What you should do — When a line in the data below includes "patterned", count it; then give only the total.

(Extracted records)
'''

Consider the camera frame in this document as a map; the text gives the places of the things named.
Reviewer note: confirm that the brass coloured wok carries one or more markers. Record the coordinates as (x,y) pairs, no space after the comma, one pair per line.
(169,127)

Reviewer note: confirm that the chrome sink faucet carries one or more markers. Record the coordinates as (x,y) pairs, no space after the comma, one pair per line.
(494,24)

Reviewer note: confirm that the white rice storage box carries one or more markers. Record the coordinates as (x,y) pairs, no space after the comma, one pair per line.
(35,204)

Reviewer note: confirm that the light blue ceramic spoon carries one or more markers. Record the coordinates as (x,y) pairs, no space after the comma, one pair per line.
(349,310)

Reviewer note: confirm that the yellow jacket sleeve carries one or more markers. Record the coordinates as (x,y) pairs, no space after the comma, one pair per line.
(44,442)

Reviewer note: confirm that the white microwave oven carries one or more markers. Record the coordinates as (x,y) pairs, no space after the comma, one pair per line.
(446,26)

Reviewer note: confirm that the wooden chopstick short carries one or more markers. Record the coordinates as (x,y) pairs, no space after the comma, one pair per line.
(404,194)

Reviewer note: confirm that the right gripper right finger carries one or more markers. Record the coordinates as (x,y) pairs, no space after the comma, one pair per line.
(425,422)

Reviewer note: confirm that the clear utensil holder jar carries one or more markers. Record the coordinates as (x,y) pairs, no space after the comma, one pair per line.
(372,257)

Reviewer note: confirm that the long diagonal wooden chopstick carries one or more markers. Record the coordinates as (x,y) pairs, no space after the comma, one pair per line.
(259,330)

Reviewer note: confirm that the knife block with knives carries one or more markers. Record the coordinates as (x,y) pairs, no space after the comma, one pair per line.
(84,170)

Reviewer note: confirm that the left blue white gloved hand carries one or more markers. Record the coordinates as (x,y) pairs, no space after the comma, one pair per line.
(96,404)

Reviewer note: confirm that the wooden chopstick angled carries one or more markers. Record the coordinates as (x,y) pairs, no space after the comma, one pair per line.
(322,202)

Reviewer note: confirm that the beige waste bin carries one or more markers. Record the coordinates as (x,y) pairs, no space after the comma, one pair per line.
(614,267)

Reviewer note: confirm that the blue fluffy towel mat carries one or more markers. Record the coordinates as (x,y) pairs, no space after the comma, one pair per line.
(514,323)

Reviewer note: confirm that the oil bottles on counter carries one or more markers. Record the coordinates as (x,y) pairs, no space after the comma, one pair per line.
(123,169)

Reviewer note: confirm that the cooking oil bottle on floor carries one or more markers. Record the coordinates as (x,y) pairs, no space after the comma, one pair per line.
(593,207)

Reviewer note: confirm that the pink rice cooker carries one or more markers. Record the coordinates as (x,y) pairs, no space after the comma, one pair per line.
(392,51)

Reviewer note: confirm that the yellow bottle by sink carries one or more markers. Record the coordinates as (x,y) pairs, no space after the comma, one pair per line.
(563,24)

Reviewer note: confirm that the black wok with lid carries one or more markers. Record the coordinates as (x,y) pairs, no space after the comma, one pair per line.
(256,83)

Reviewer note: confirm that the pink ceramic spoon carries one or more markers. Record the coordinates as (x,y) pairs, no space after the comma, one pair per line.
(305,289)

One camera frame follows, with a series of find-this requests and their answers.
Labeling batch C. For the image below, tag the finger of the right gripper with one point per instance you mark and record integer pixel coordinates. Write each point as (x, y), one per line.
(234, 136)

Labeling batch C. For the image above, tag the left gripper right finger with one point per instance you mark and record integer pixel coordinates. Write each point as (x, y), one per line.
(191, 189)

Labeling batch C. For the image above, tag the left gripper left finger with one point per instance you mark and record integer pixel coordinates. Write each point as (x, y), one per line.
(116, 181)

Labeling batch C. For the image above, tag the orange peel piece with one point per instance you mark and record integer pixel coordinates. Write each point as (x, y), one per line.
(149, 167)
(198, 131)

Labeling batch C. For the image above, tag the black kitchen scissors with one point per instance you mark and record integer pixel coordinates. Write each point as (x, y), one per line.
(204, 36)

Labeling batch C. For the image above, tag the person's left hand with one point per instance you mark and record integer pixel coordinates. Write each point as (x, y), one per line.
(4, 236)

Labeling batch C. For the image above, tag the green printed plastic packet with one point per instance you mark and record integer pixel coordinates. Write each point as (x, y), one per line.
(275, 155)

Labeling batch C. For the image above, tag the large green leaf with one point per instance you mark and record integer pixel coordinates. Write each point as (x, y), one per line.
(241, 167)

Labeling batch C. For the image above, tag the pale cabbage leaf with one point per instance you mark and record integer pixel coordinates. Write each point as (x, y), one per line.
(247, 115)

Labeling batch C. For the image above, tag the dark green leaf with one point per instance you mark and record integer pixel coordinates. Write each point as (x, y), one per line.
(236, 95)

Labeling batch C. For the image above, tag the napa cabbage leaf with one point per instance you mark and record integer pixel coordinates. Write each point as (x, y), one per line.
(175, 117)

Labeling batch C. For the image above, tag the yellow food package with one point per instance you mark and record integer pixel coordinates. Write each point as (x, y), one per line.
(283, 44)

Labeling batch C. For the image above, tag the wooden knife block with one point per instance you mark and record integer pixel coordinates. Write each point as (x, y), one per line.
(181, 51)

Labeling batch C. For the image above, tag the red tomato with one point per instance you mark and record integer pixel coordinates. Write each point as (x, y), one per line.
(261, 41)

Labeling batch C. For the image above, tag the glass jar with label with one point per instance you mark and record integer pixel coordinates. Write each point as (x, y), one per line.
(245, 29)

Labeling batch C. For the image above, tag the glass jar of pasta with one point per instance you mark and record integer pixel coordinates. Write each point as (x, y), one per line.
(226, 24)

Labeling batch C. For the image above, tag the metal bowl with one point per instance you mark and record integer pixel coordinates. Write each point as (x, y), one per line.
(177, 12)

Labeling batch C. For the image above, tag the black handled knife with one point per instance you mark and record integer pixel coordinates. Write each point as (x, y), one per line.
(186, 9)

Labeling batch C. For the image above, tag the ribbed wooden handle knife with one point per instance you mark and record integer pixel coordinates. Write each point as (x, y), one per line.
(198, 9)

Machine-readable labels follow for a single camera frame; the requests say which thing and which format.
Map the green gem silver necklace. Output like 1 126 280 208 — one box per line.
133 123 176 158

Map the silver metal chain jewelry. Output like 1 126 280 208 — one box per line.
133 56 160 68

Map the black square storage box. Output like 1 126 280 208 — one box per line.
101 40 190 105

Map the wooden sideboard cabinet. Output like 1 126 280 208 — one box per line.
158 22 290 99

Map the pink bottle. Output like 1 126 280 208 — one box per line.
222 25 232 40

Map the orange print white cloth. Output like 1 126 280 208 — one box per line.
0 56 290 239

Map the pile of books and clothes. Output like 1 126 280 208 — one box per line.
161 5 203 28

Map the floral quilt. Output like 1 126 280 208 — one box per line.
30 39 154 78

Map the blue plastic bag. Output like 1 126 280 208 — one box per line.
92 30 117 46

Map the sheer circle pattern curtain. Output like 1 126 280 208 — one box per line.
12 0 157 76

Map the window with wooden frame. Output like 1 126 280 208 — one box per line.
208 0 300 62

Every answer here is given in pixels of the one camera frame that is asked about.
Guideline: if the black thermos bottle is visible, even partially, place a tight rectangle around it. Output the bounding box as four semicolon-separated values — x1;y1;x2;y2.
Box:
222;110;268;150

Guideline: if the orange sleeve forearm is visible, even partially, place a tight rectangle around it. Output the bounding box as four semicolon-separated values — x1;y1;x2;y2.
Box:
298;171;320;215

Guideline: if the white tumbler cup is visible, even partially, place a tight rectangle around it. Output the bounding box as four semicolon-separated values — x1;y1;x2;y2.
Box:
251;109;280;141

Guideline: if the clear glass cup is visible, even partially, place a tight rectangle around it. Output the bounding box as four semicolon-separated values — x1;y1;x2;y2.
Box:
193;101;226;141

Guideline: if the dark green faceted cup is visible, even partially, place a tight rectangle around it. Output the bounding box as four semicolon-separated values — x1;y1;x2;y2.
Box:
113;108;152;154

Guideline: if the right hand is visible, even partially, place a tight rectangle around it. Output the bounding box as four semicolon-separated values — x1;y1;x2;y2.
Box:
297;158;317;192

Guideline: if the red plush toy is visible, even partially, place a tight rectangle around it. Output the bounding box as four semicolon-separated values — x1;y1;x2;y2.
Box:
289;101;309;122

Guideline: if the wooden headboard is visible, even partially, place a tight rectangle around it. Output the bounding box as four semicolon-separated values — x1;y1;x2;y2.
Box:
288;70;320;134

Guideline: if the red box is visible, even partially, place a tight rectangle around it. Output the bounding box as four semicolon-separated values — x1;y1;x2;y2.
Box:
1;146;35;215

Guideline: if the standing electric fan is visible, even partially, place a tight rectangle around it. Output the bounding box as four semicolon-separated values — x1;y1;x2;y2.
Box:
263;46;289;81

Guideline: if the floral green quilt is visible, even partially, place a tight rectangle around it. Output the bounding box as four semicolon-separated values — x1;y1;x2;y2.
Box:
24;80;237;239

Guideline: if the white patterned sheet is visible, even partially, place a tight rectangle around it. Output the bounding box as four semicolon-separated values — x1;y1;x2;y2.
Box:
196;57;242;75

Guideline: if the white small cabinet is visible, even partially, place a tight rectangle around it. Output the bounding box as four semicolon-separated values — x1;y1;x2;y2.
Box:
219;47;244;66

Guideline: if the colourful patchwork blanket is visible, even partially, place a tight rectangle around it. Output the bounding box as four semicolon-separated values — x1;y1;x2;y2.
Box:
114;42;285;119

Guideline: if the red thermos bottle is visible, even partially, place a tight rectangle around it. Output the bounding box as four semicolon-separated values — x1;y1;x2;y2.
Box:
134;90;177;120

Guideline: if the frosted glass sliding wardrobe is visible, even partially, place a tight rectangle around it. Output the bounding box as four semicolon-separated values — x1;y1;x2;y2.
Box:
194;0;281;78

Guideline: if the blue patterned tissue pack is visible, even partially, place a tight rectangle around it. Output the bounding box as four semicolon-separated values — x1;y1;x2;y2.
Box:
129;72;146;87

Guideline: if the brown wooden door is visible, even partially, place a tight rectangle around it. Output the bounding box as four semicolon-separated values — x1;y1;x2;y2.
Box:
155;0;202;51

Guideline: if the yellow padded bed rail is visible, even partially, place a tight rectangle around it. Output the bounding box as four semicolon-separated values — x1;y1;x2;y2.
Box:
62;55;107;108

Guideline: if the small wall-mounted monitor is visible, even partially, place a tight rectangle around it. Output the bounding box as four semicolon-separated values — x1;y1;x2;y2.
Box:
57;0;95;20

'''

Written answer — 2